**ABOUT THIS TASK:** Your answer must be a single number: how many lines of the data include "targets".
___
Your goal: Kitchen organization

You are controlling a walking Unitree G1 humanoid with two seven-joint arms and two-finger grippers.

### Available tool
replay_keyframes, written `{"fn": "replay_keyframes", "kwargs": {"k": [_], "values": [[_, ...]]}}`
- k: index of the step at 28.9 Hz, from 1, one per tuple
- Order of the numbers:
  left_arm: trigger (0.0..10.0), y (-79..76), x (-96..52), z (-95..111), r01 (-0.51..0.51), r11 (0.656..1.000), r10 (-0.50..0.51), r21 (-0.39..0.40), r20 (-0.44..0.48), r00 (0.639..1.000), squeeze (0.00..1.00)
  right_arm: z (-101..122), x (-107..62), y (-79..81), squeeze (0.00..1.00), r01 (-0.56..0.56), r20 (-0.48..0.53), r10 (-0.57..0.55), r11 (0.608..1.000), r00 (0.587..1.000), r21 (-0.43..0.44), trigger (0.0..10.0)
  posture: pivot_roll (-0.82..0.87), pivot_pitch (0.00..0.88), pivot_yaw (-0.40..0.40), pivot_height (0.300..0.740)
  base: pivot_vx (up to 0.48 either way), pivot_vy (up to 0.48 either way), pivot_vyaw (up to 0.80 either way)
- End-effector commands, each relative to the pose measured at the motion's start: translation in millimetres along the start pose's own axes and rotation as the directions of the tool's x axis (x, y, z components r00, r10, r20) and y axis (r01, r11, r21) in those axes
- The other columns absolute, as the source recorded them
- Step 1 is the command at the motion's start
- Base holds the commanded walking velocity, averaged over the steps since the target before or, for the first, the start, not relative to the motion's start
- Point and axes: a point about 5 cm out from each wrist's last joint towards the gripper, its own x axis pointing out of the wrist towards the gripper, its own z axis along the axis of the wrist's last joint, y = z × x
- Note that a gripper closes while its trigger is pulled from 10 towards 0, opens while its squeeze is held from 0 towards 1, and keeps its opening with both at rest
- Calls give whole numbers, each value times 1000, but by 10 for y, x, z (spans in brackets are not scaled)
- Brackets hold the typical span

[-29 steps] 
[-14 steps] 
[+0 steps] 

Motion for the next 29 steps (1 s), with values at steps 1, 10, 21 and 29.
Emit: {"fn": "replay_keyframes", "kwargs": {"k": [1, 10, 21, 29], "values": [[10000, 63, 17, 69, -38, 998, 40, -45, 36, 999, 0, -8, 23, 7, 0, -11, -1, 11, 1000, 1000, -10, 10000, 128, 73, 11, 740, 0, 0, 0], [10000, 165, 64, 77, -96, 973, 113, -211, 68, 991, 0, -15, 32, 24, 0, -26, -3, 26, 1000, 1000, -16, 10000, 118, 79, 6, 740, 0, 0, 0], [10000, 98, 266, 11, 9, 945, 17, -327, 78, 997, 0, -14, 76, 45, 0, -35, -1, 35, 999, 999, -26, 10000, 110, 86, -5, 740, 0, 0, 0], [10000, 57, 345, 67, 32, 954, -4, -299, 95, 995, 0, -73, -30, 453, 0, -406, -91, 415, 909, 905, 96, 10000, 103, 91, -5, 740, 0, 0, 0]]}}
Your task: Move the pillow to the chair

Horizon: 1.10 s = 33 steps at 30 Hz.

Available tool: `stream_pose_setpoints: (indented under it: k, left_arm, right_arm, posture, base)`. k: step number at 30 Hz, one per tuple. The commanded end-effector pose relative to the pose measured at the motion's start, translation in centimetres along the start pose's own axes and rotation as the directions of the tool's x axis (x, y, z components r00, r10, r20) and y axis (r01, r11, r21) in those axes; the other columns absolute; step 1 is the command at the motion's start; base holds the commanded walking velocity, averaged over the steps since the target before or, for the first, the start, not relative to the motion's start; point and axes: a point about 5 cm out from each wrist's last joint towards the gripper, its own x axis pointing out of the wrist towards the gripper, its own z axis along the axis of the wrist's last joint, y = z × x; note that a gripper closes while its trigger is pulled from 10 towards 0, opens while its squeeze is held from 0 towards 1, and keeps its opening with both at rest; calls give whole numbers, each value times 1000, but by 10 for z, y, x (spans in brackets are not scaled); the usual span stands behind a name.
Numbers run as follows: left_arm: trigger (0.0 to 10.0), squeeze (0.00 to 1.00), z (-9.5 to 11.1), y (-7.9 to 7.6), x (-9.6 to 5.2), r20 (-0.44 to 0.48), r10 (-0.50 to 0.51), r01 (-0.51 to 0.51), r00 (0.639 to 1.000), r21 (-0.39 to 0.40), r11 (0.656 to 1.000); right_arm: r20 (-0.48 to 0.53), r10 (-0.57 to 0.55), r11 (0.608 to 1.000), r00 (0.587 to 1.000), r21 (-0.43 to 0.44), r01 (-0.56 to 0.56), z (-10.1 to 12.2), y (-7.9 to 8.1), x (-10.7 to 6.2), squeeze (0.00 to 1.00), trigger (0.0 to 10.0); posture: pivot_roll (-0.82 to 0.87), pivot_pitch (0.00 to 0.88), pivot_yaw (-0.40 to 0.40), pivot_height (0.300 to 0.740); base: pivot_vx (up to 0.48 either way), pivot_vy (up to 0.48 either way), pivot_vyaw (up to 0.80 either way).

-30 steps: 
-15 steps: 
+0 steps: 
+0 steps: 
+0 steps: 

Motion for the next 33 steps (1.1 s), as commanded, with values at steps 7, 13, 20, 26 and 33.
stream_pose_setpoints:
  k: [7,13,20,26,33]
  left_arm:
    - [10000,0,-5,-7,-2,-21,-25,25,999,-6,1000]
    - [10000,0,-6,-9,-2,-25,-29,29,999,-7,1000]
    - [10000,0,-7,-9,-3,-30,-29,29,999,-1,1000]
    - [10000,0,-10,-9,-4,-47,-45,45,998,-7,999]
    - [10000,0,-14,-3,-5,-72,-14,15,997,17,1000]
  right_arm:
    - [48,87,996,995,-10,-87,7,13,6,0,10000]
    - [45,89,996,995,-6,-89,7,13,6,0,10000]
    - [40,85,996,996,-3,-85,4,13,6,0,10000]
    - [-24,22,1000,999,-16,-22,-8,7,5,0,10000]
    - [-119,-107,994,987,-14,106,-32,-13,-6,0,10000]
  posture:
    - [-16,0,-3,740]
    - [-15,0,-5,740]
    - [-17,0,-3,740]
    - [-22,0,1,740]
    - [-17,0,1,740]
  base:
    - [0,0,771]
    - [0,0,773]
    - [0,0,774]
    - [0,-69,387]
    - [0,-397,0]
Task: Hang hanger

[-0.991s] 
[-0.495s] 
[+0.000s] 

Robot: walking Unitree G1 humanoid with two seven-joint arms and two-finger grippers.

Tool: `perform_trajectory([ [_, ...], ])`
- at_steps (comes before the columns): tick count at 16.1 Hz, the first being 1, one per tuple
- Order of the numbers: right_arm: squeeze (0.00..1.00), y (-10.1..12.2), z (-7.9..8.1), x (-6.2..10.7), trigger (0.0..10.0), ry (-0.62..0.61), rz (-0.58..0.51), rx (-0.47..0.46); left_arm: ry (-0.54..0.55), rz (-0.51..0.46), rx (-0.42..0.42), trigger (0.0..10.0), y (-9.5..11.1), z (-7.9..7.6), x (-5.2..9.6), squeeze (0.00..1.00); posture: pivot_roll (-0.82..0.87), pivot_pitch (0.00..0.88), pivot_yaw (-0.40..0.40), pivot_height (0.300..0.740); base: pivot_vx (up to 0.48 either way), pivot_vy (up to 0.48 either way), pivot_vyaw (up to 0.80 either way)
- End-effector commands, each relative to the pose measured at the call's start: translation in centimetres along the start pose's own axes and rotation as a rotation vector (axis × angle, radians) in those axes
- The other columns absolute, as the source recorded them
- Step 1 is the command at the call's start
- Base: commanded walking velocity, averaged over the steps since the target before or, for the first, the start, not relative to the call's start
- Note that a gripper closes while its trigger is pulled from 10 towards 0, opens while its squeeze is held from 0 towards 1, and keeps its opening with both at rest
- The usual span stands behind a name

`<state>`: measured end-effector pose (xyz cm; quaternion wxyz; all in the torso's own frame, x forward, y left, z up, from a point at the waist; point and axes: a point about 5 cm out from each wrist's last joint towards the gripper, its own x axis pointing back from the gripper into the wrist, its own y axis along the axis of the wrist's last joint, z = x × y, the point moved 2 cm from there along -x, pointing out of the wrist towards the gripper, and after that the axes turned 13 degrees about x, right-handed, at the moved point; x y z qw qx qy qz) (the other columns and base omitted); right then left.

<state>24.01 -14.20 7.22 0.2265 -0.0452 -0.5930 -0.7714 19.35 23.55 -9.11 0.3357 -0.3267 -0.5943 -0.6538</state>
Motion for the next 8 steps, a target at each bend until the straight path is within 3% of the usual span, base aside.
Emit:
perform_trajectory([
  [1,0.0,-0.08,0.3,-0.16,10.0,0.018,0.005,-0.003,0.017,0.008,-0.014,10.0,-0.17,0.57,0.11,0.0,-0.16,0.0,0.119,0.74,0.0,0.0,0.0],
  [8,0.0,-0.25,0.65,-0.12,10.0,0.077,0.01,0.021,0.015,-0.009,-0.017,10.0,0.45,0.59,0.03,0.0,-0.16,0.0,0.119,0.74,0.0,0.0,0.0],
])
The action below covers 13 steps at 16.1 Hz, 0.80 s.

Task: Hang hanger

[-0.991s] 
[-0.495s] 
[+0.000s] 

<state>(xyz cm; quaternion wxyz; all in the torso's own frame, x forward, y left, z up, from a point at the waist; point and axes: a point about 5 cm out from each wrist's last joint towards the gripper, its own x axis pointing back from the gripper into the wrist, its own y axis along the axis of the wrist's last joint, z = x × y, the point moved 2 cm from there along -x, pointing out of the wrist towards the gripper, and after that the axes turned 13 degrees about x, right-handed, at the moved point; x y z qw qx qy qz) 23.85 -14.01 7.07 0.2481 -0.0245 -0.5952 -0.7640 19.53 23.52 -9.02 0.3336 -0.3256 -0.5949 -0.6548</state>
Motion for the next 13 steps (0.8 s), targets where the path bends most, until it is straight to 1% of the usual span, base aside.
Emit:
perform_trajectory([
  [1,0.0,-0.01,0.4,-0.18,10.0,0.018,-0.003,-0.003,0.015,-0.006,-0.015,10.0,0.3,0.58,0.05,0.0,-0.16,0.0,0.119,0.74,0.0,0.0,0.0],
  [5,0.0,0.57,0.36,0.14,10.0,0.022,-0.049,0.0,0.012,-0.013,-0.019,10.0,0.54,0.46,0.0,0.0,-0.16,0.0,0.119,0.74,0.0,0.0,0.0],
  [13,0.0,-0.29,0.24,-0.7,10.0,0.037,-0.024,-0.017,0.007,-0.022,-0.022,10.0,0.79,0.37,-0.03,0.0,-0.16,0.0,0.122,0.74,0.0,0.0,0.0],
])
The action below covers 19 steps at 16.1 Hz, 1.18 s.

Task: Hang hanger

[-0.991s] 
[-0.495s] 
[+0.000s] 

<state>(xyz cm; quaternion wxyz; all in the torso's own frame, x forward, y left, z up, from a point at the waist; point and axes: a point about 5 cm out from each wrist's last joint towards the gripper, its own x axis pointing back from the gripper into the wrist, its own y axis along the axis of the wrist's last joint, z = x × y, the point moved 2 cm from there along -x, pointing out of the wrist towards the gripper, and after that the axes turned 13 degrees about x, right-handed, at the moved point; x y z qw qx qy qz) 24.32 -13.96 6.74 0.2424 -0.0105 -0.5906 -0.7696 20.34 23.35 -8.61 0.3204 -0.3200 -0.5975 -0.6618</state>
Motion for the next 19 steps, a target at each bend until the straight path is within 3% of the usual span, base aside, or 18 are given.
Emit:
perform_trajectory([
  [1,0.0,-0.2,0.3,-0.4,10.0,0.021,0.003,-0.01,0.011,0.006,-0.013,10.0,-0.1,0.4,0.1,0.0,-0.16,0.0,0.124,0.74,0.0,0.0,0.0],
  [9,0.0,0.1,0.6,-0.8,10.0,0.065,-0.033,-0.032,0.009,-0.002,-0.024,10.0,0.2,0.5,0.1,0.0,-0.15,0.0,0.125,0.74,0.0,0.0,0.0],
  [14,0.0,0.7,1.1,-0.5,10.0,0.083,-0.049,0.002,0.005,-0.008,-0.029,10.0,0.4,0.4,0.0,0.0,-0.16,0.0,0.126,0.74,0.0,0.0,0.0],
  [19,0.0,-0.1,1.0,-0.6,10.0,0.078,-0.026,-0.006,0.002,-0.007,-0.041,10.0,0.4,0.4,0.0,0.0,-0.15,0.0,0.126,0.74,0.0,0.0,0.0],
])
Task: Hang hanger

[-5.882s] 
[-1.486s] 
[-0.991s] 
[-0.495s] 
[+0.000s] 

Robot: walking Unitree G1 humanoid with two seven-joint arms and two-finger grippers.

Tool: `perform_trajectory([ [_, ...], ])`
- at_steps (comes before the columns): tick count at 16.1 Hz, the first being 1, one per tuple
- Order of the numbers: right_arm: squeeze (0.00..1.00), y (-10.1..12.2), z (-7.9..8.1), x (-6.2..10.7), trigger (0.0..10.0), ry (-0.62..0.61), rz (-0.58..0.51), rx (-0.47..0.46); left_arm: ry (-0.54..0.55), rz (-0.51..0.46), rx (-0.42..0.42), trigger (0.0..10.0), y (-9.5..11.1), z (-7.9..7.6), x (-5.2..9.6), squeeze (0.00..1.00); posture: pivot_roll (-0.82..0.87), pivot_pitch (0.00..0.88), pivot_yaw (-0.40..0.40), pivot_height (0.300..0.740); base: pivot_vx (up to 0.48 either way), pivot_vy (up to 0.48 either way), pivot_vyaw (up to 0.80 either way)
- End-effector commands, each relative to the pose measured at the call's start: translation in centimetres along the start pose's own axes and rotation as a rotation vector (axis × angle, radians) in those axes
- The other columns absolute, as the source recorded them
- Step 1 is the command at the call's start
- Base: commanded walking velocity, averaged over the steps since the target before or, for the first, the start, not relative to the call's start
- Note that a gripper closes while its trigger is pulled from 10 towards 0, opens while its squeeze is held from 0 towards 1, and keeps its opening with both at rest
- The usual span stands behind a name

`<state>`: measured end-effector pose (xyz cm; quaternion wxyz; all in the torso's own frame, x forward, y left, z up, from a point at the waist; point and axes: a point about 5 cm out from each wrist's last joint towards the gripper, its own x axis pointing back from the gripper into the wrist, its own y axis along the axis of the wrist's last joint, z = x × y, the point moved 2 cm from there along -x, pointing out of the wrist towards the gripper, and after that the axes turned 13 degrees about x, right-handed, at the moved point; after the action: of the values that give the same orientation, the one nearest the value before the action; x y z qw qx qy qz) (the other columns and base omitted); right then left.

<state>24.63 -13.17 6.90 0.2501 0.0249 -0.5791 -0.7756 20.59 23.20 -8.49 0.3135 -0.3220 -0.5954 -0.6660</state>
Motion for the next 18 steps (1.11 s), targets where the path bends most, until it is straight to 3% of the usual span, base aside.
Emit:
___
**RESPONSE:** 2